We'll see where this goes.


----------



## Rahgnar.s (Jul 5, 2022)

I have tons of this growing wild in my backyard. Can't wait to see how it turns out for you.


----------



## VinesnBines (Jul 5, 2022)

BigDaveK said:


> There's also an "herbal" element.


I have no idea if this would work with anything other than grapes; to remove the herbal, grassy flavor in Cab Franc, you use milk (casein). This article is a useful primmer on fining agents. Fining Agents - The Australian Wine Research Institute


----------



## BigDaveK (Jul 5, 2022)

VinesnBines said:


> I have no idea if this would work with anything other than grapes; to remove the herbal, grassy flavor in Cab Franc, you use milk (casein). This article is a useful primmer on fining agents. Fining Agents - The Australian Wine Research Institute


Thanks! I saved the article as a PDF.
The lemon balm is kind of strong so maybe I used too much. I'll see how it tastes when I rack.


----------



## BigDaveK (Aug 16, 2022)

First rack from secondary.
Good lemon flavor so far. It's more of an herbal lemon than fruit lemon taste, if that makes sense.
I may try the lemon balm with other ingredients next year. I think it could add some complexity in smaller doses.


----------



## Snafflebit (Aug 16, 2022)

Your wine shed must look like a mad scientist’s laboratory
Do you have a jar of eyeballs somewhere?


----------



## Rahgnar.s (Aug 16, 2022)

Snafflebit said:


> Your wine shed must look like a mad scientist’s laboratory
> Do you have a jar of eyeballs somewhere?

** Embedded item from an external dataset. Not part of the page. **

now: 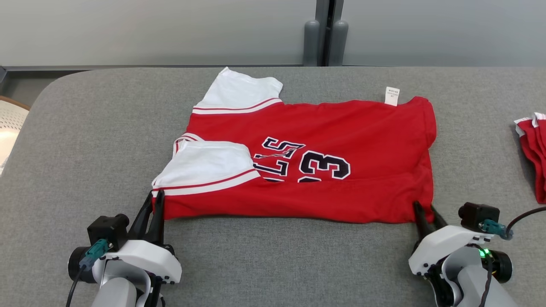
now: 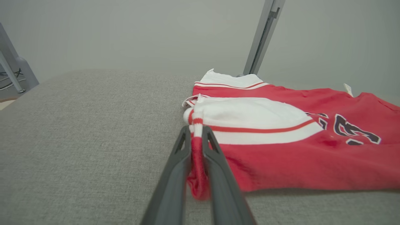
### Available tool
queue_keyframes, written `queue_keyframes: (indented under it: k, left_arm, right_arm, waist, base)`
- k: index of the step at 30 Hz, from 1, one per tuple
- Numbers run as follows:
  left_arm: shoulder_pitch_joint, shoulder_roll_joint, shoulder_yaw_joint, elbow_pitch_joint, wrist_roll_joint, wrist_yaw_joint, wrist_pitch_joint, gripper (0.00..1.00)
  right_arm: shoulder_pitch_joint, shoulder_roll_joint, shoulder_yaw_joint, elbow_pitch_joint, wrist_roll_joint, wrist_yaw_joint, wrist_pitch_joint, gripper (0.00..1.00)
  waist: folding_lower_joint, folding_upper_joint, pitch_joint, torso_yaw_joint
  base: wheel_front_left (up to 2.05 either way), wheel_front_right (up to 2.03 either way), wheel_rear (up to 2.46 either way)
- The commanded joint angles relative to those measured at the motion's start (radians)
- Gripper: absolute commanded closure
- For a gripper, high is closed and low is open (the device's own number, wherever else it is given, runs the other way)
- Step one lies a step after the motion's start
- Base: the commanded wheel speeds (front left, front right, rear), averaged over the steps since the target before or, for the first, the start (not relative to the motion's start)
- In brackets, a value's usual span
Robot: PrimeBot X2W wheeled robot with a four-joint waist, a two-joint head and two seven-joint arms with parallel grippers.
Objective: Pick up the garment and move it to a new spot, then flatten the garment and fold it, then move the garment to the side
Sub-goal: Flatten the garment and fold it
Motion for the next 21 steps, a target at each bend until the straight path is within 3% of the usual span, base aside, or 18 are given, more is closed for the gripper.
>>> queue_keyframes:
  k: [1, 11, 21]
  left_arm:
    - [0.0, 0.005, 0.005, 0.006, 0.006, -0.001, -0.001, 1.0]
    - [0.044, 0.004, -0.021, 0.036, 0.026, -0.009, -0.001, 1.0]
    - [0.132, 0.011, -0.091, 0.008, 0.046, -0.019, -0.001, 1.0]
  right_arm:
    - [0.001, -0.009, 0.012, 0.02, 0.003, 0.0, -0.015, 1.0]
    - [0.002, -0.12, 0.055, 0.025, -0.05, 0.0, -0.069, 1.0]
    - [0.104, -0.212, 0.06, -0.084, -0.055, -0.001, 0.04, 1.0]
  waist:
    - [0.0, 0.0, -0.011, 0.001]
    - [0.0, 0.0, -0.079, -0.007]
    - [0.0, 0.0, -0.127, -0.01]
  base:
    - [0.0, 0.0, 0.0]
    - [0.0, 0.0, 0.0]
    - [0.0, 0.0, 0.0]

Eyeball wine sounds like it would be great for Halloween!


----------



## winemaker81 (Aug 16, 2022)

Snafflebit said:


> Your wine shed must look like a mad scientist’s laboratory


Mine looks like a medieval alchemist's shop.


----------



## winemanden (Aug 16, 2022)

winemaker81 said:


> Mine looks like a medieval alchemist's shop.

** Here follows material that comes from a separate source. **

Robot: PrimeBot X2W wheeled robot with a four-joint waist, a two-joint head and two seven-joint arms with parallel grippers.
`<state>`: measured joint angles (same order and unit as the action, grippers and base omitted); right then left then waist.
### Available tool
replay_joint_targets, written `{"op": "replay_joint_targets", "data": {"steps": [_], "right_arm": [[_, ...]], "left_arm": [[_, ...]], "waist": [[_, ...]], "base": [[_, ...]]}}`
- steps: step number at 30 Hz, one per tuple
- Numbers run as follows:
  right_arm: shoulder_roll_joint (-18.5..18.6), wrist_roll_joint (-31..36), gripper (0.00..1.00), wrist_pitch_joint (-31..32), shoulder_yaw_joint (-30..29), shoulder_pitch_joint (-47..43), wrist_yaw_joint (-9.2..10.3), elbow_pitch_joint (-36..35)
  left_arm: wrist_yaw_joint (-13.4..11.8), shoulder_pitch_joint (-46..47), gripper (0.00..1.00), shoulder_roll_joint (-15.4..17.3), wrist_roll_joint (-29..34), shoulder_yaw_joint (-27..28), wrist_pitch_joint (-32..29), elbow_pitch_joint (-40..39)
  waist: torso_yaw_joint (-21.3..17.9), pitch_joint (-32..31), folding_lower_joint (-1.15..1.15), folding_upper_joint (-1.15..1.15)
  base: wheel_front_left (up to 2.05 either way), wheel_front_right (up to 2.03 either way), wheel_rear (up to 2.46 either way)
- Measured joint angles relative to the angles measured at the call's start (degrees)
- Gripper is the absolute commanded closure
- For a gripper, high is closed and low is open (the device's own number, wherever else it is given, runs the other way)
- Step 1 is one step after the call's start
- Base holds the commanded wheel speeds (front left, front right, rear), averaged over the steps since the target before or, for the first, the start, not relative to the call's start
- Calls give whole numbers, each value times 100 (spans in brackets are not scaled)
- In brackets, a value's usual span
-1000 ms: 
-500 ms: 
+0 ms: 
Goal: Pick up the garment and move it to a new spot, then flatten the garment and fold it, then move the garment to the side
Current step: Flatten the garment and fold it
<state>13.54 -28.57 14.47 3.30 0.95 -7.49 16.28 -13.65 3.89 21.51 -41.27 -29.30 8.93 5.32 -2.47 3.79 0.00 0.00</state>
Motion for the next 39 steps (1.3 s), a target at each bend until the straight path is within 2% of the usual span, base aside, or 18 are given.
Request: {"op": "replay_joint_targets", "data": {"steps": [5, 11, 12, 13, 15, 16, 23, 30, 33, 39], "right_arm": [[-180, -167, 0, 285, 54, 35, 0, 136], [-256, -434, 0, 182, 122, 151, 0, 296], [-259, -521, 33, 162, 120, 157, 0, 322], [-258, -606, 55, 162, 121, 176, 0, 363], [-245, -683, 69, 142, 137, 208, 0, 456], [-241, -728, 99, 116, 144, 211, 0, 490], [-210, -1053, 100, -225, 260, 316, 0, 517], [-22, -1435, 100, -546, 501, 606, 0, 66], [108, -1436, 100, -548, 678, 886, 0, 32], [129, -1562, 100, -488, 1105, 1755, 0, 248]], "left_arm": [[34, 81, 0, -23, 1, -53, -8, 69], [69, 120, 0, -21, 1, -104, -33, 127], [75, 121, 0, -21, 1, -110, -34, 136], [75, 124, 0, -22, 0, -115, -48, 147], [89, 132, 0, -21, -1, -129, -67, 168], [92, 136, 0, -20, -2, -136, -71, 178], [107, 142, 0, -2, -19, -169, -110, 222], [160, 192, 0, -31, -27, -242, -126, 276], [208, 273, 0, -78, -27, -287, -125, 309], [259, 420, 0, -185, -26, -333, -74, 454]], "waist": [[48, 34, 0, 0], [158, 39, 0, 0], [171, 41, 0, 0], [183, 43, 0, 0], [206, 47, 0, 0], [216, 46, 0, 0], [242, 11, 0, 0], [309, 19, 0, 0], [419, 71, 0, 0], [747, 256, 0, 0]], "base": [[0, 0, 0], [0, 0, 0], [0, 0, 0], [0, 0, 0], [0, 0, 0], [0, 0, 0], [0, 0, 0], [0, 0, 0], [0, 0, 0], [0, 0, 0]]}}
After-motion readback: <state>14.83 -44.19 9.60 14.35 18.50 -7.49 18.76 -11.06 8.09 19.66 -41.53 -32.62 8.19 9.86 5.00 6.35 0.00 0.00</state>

Have you found that STONE?


----------



## Terryfirma (Oct 17, 2022)

2 years ago I mixed my Lemon Balm with Strawberry to ferment- but I just never like a Strawberry Wine.  It’s dry and potent, but I wish I had left it with just the Lemon Balm. 
I was worried it wouldn’t have flavor. 
It’s on my list for next Spring. I noticed after it flowers in the hot Summer, it has a fall surge. I’m going to taste to see where it is now?. Lemon Balm Sumac might be a really good combo? Happy fermenting.


----------



## BigDaveK (Oct 17, 2022)

Terryfirma said:


> 2 years ago I mixed my Lemon Balm with Strawberry to ferment- but I just never like a Strawberry Wine.  It’s dry and potent, but I wish I had left it with just the Lemon Balm.
> I was worried it wouldn’t have flavor.
> It’s on my list for next Spring. I noticed after it flowers in the hot Summer, it has a fall surge. I’m going to taste to see where it is now?. Lemon Balm Sumac might be a really good combo? Happy fermenting.


As a gardener I hate lemon balm - I can't get rid of it. Keeps popping up everywhere. If my wine turns out well my disdain may be tempered a bit and I'll accept it...but I don't think I'll ever welcome it.


----------



## winemaker81 (Oct 17, 2022)

BigDaveK said:


> As a gardener I hate lemon balm - I can't get rid of it. Keeps popping up everywhere. If my wine turns out well my disdain may be tempered a bit and I'll accept it...but I don't think I'll ever welcome it.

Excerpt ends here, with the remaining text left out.